### Problem:
On how many lines of the data below does the word "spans" appear? Reply with the number only.

### Records to use:
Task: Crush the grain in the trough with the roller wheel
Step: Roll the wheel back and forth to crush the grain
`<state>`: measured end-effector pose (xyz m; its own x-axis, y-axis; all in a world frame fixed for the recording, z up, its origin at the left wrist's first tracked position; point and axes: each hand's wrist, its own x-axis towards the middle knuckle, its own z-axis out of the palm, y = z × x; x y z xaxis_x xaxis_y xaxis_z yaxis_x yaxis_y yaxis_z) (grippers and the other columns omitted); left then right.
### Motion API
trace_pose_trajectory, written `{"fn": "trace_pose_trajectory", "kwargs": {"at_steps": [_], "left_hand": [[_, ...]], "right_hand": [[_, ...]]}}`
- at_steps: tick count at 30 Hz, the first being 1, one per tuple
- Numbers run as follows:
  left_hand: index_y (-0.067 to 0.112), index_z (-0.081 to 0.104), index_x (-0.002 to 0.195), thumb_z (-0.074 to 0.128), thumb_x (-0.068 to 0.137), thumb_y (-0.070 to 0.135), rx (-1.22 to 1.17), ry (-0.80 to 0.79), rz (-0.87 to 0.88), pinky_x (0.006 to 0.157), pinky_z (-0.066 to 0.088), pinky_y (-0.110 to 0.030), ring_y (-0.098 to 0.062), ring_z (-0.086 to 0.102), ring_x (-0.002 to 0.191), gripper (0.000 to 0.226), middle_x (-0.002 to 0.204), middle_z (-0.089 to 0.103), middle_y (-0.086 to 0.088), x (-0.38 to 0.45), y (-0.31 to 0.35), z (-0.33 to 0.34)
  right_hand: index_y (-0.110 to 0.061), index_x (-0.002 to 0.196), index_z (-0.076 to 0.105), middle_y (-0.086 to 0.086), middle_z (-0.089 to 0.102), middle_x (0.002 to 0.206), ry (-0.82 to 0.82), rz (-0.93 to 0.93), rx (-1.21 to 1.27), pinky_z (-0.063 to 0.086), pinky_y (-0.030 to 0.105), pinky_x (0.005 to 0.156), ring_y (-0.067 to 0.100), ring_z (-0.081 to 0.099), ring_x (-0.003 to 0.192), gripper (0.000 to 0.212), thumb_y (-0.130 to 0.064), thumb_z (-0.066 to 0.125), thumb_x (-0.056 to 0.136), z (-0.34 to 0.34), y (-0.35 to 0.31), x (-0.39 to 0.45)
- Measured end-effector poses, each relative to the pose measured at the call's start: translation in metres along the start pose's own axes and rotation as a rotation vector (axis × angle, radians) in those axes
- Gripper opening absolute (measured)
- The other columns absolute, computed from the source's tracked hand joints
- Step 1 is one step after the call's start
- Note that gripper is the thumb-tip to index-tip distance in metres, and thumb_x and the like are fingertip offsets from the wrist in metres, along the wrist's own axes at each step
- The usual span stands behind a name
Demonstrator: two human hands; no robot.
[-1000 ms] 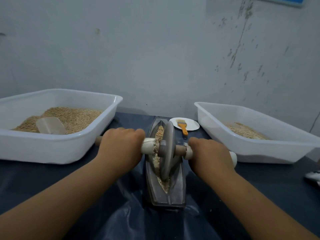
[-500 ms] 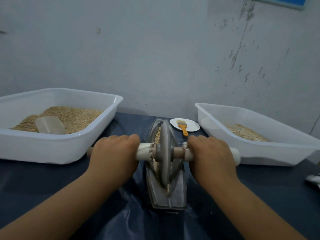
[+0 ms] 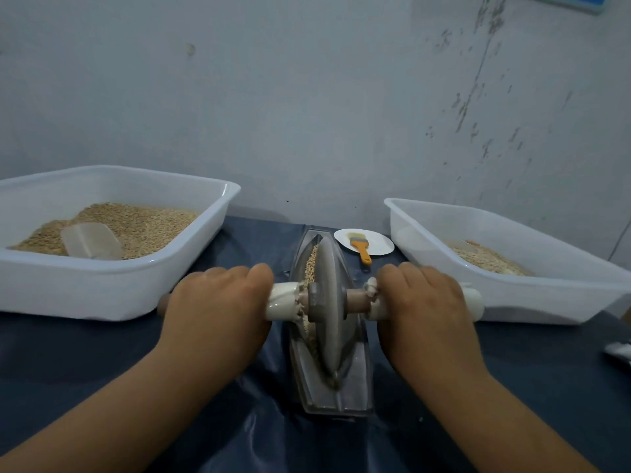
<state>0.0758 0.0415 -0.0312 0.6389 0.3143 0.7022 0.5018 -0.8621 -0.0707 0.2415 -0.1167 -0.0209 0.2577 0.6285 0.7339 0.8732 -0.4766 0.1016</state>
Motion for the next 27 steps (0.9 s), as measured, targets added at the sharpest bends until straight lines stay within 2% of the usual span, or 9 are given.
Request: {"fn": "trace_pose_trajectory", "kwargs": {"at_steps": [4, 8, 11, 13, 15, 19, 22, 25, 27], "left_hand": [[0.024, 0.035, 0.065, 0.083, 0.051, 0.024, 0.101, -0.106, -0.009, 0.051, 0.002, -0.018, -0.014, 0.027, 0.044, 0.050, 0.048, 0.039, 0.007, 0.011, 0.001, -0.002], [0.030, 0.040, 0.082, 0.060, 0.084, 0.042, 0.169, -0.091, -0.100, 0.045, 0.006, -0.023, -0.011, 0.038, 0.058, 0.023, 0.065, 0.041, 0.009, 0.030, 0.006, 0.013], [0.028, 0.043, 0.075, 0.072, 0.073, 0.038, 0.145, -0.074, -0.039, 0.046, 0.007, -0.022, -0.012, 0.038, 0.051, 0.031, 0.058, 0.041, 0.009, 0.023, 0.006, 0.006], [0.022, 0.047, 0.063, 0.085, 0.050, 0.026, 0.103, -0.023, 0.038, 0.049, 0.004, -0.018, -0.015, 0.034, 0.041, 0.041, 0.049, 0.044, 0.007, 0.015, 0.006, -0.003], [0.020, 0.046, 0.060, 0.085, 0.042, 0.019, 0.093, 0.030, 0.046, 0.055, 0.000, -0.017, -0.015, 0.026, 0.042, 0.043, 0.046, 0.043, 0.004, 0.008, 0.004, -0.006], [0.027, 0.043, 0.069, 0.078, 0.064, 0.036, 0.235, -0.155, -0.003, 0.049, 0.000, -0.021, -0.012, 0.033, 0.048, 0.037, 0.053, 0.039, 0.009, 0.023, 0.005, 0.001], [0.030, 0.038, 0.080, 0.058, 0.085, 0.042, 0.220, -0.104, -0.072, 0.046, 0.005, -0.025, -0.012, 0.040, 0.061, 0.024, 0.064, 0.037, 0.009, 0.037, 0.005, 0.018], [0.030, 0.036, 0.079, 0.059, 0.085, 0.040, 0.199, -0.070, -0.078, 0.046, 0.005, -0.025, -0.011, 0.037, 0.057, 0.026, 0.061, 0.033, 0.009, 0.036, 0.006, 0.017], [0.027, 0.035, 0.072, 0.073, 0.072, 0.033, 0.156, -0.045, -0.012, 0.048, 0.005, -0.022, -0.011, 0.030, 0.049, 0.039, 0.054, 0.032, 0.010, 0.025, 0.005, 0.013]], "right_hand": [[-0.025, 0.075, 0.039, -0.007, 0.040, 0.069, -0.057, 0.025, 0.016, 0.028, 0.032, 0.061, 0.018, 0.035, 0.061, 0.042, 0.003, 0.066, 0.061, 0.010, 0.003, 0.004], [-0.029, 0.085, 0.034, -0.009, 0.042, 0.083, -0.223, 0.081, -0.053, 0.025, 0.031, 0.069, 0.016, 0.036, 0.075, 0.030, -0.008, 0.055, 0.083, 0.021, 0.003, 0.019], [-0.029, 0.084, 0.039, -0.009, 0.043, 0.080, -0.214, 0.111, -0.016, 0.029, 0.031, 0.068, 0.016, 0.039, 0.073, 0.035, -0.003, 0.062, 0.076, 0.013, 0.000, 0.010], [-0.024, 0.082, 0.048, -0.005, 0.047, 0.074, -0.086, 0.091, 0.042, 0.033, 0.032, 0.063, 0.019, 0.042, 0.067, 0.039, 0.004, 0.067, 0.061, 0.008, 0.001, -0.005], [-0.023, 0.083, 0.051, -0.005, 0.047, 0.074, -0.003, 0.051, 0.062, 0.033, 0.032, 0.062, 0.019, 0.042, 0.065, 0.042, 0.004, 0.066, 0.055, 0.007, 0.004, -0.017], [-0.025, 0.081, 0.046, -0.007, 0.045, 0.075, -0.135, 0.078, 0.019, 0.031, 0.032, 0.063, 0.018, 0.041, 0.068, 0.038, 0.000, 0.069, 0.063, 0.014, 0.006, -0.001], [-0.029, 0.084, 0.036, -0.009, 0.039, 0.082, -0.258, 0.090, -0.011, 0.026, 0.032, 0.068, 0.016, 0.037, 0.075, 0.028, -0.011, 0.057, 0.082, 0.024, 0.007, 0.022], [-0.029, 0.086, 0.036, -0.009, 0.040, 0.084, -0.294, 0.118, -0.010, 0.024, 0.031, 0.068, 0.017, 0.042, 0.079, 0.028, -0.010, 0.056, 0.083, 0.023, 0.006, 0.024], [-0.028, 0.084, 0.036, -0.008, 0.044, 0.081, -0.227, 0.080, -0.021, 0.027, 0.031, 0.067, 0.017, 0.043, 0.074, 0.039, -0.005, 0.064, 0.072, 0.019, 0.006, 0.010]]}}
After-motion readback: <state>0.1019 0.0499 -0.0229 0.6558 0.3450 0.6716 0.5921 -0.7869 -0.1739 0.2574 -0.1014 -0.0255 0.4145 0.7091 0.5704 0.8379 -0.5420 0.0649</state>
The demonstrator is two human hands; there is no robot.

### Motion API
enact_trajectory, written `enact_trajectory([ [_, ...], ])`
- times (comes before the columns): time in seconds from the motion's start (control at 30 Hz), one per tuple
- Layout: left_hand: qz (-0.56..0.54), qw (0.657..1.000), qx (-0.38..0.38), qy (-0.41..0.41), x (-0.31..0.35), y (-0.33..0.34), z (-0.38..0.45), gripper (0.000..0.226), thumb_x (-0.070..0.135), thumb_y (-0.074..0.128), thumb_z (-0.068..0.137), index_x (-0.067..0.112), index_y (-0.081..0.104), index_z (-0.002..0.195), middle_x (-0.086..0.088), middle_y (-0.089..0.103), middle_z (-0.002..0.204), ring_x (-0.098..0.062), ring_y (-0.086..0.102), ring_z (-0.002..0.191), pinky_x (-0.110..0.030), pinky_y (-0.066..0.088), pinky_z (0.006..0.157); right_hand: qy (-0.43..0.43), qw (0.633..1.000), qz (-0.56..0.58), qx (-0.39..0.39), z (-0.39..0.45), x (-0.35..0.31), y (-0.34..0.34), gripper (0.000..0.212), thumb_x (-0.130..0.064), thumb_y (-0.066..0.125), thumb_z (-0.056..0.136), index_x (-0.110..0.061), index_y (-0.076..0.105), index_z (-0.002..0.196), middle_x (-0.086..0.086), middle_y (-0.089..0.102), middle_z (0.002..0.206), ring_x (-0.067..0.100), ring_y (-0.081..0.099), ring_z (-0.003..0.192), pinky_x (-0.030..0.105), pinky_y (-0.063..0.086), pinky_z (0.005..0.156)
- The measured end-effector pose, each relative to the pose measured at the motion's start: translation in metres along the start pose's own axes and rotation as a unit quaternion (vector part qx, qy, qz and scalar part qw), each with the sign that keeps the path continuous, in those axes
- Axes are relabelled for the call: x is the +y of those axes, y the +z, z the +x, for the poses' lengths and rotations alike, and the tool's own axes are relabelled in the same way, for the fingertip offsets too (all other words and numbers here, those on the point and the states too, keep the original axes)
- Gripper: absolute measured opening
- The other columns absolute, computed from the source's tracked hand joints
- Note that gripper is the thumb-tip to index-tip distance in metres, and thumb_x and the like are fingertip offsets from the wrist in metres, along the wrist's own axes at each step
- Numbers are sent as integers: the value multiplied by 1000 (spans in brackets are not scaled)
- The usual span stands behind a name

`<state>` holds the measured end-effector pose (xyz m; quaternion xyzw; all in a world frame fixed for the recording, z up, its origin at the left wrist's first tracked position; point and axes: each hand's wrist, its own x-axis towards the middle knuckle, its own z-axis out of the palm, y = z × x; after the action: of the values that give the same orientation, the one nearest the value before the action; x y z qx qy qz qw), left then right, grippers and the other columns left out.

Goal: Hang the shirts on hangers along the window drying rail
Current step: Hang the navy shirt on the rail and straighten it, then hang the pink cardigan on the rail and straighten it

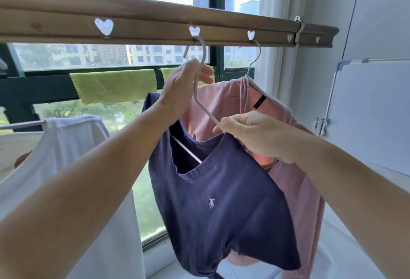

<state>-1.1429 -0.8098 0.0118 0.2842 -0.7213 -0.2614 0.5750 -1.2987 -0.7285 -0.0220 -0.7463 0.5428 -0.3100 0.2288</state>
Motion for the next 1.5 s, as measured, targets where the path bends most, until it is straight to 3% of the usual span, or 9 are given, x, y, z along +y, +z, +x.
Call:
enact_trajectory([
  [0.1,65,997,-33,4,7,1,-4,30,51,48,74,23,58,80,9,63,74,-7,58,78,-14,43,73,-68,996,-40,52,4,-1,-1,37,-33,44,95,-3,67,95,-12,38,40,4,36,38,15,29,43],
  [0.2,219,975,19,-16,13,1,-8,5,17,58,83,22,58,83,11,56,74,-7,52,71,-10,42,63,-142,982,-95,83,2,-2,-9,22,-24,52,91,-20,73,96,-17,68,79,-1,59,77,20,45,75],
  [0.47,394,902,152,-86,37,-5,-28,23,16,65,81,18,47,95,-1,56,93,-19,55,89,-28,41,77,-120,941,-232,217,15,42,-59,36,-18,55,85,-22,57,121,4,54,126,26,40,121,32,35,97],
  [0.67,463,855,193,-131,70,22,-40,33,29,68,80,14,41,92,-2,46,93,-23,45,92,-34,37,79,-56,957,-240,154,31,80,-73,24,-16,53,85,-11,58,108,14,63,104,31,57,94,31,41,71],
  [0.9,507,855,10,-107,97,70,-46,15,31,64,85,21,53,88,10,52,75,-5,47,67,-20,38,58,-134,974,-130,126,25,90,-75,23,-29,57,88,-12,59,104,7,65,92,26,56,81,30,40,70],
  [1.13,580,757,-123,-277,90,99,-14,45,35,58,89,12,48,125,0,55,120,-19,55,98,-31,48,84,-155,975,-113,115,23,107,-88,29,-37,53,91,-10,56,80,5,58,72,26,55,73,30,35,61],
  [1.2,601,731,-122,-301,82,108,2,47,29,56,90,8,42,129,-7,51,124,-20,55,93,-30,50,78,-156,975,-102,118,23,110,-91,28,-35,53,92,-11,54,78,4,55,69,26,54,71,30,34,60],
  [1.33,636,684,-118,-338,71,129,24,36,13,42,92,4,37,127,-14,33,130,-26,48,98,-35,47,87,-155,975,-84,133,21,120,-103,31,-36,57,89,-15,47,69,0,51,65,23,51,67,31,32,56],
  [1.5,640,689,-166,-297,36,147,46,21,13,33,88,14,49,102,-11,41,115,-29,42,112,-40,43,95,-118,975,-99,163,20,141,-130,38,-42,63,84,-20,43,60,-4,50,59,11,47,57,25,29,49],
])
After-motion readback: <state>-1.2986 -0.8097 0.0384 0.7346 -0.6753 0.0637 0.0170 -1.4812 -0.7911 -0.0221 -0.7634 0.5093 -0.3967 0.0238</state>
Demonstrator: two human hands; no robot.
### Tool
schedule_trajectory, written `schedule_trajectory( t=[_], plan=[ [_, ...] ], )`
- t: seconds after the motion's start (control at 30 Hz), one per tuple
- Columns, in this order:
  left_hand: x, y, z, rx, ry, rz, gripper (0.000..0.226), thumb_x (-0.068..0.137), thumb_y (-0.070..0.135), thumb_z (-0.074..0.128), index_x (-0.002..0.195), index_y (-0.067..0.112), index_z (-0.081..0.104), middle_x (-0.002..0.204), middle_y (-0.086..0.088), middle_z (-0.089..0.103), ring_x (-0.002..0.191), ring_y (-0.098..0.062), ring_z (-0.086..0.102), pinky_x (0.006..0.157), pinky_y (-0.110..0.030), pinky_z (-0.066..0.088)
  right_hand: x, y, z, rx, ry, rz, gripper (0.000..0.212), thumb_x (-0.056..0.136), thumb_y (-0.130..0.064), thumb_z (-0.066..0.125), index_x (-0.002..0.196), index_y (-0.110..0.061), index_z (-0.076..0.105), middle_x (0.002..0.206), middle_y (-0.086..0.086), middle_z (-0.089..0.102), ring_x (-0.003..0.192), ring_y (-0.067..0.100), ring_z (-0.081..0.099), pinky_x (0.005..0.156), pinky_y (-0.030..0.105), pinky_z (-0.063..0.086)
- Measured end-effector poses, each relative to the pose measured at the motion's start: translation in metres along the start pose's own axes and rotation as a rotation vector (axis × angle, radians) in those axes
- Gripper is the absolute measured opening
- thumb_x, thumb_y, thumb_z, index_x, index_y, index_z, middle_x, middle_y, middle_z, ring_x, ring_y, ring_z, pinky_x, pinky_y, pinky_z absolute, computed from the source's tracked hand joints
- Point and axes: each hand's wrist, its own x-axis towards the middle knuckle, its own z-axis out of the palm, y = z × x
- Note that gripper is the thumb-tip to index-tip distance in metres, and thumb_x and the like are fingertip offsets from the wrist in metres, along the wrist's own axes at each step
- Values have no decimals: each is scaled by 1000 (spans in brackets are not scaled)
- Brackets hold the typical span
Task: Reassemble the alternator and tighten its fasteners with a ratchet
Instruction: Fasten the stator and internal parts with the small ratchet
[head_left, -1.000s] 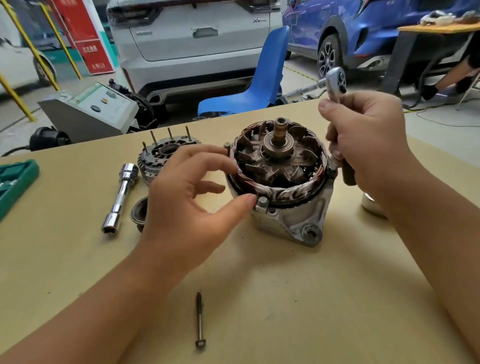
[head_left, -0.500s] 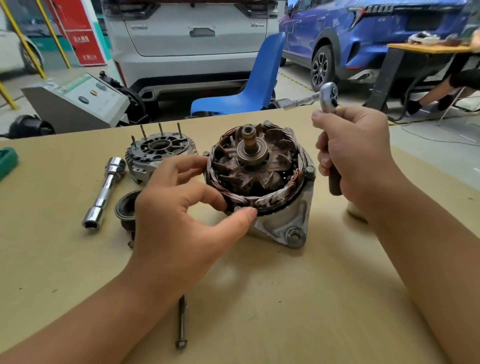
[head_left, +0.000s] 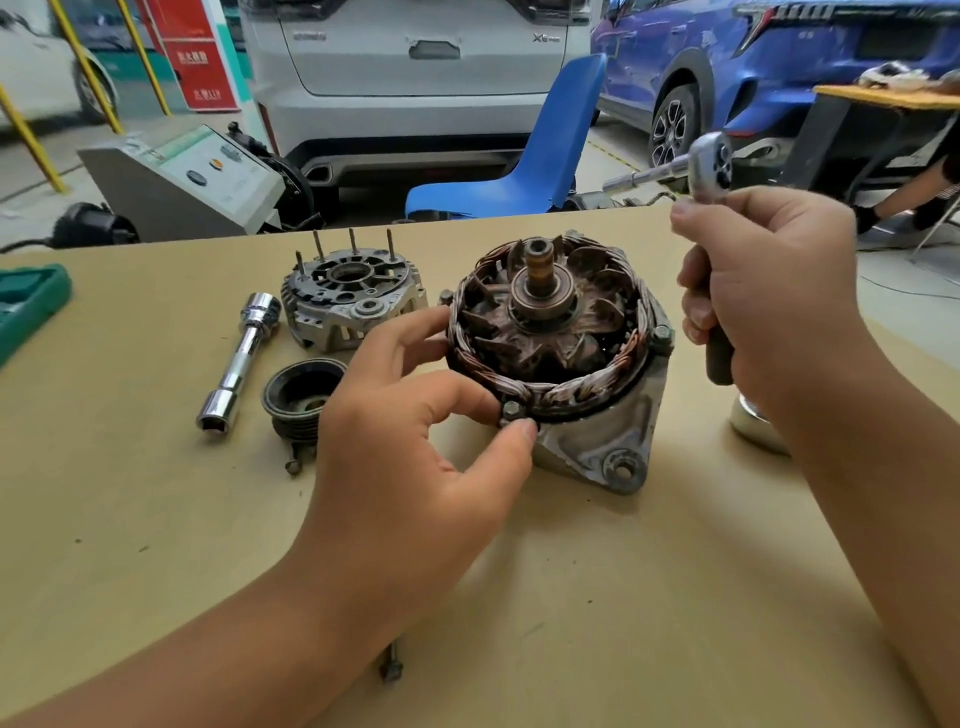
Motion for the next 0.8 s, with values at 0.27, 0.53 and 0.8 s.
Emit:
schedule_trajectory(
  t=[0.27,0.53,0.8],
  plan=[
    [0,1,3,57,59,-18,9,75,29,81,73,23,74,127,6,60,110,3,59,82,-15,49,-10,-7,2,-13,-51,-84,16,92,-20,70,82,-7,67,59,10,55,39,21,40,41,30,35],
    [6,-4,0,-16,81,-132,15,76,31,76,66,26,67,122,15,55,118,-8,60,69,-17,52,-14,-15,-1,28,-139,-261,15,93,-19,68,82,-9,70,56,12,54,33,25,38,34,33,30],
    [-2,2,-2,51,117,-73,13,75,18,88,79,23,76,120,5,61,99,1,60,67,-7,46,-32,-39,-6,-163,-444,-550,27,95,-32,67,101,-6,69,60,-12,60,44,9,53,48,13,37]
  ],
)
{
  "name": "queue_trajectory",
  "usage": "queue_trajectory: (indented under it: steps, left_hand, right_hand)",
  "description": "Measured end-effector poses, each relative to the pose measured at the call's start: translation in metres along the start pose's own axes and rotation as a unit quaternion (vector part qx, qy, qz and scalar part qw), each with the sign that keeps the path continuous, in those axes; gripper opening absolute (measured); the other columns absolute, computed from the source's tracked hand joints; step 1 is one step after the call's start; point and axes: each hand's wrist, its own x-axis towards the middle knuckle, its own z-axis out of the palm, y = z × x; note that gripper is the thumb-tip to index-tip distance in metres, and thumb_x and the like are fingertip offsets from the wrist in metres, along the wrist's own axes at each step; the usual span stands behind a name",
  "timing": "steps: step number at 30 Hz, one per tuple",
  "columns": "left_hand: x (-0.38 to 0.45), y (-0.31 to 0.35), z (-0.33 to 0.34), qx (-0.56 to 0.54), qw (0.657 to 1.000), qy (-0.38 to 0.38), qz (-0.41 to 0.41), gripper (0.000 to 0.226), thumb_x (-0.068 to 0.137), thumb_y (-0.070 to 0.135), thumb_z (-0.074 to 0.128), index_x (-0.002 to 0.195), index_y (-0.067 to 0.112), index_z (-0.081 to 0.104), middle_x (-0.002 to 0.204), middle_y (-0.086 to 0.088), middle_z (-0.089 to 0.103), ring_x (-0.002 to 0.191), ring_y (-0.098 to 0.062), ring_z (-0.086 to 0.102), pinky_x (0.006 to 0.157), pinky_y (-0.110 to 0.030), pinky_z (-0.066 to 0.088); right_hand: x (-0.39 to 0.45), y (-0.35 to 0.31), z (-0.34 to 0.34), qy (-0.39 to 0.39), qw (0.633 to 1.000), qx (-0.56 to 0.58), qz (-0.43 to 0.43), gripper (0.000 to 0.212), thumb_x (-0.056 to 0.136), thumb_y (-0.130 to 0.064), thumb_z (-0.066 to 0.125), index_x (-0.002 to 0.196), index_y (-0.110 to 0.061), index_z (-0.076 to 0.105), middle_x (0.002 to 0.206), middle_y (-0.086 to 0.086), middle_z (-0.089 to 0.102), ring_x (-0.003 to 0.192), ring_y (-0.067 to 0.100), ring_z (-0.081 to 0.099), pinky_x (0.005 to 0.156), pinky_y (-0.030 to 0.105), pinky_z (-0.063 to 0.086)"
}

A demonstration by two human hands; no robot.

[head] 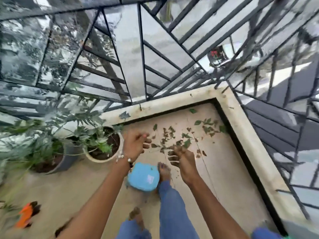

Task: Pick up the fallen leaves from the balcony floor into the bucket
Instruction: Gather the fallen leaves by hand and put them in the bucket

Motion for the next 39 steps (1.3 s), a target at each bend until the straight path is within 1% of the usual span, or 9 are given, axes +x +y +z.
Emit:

### Response:
2